* _Assignment_: The expected answer is a copy of every line in the listing that has the word "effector".

──────── Data below ────────

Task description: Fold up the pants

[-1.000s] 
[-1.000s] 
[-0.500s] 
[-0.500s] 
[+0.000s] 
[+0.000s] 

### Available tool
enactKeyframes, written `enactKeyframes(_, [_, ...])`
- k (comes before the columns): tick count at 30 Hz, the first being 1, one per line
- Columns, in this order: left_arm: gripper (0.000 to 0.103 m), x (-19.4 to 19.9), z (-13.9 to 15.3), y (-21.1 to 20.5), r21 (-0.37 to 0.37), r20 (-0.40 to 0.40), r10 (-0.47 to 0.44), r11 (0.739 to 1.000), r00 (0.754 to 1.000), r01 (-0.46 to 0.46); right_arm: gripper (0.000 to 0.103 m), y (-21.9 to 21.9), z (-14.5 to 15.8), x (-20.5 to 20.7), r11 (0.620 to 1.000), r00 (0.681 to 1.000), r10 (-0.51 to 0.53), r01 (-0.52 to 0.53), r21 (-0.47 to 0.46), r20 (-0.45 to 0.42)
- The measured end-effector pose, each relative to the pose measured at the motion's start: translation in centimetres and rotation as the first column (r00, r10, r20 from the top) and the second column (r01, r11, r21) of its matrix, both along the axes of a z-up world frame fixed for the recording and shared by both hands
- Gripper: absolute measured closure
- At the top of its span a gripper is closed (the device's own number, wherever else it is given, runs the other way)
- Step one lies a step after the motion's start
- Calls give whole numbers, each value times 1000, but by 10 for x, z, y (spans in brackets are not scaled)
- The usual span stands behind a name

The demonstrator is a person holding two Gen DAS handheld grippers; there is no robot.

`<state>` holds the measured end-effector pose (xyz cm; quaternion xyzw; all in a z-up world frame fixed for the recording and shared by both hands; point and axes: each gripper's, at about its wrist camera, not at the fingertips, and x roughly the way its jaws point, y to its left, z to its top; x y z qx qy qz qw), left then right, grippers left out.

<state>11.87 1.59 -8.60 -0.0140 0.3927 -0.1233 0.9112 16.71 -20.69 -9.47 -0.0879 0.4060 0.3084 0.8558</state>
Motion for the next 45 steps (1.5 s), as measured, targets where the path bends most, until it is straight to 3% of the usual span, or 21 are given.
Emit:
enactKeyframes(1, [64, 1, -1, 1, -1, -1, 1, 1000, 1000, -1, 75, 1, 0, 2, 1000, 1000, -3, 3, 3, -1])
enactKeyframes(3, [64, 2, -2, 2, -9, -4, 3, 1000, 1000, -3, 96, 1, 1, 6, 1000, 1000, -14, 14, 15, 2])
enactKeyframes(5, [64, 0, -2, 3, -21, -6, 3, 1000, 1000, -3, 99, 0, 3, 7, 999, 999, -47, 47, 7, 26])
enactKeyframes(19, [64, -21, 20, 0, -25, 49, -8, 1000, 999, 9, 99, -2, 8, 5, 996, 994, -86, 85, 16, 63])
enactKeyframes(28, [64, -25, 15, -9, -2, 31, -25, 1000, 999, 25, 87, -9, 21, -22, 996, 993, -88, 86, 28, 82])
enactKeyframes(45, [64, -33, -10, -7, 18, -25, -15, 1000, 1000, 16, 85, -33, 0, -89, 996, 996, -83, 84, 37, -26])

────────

* _Exercise result_:
- The measured end-effector pose, each relative to the pose measured at the motion's start: translation in centimetres and rotation as the first column (r00, r10, r20 from the top) and the second column (r01, r11, r21) of its matrix, both along the axes of a z-up world frame fixed for the recording and shared by both hands
`<state>` holds the measured end-effector pose (xyz cm; quaternion xyzw; all in a z-up world frame fixed for the recording and shared by both hands; point and axes: each gripper's, at about its wrist camera, not at the fingertips, and x roughly the way its jaws point, y to its left, z to its top; x y z qx qy qz qw), left then right, grippers left out.

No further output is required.